### [DATASET EXTRACT]
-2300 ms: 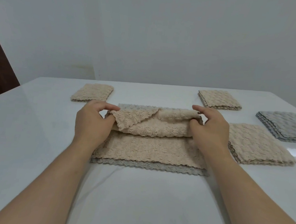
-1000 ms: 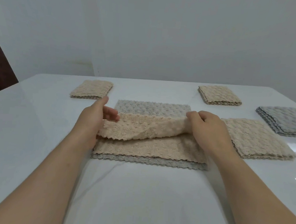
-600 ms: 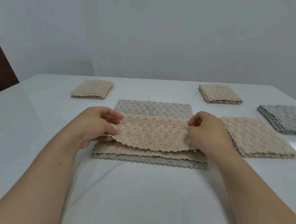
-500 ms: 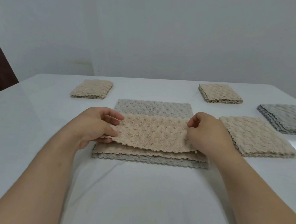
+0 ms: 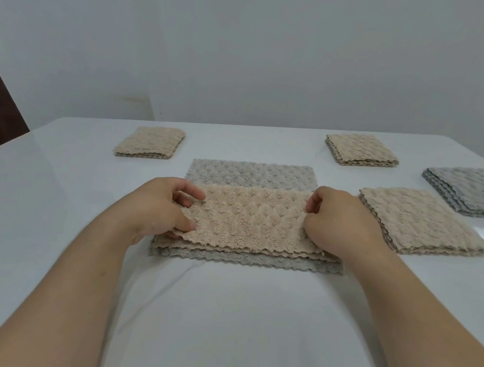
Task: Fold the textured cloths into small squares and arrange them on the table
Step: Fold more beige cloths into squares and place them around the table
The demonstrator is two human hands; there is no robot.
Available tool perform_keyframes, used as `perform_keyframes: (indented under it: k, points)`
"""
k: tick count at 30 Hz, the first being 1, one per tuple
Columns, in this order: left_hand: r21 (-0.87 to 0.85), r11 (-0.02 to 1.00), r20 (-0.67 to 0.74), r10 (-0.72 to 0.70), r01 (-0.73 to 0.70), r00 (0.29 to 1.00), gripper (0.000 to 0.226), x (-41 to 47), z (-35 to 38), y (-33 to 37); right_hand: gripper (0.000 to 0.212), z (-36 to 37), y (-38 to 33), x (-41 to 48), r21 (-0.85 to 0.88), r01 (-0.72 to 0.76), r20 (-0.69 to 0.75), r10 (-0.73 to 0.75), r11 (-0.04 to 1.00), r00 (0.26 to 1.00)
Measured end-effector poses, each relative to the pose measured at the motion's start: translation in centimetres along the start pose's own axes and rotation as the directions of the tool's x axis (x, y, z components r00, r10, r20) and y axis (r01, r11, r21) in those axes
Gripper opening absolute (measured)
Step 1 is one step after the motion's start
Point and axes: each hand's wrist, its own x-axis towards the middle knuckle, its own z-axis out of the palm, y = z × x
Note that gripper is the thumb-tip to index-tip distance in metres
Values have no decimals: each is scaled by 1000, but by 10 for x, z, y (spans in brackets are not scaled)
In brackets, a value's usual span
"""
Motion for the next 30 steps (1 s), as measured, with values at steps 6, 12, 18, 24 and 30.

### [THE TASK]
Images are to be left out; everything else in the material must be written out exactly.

### [RESULT FOR THIS TASK]
-2300 ms: 
-1000 ms: 
-600 ms: 
-500 ms: 
+0 ms: 
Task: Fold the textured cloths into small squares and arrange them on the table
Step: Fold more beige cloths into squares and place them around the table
The demonstrator is two human hands; there is no robot.
Available tool perform_keyframes, used as `perform_keyframes: (indented under it: k, points)`
"""
k: tick count at 30 Hz, the first being 1, one per tuple
Columns, in this order: left_hand: r21 (-0.87 to 0.85), r11 (-0.02 to 1.00), r20 (-0.67 to 0.74), r10 (-0.72 to 0.70), r01 (-0.73 to 0.70), r00 (0.29 to 1.00), gripper (0.000 to 0.226), x (-41 to 47), z (-35 to 38), y (-33 to 37); right_hand: gripper (0.000 to 0.212), z (-36 to 37), y (-38 to 33), x (-41 to 48), r21 (-0.85 to 0.88), r01 (-0.72 to 0.76), r20 (-0.69 to 0.75), r10 (-0.73 to 0.75), r11 (-0.04 to 1.00), r00 (0.26 to 1.00)
Measured end-effector poses, each relative to the pose measured at the motion's start: translation in centimetres along the start pose's own axes and rotation as the directions of the tool's x axis (x, y, z components r00, r10, r20) and y axis (r01, r11, r21) in those axes
Gripper opening absolute (measured)
Step 1 is one step after the motion's start
Point and axes: each hand's wrist, its own x-axis towards the middle knuckle, its own z-axis out of the palm, y = z × x
Note that gripper is the thumb-tip to index-tip distance in metres
Values have no decimals: each is scaled by 1000, but by 10 for x, z, y (spans in brackets are not scaled)
In brackets, a value's usual span
"""
Motion for the next 30 steps (1 s), as measured, with values at steps 6, 12, 18, 24 and 30.

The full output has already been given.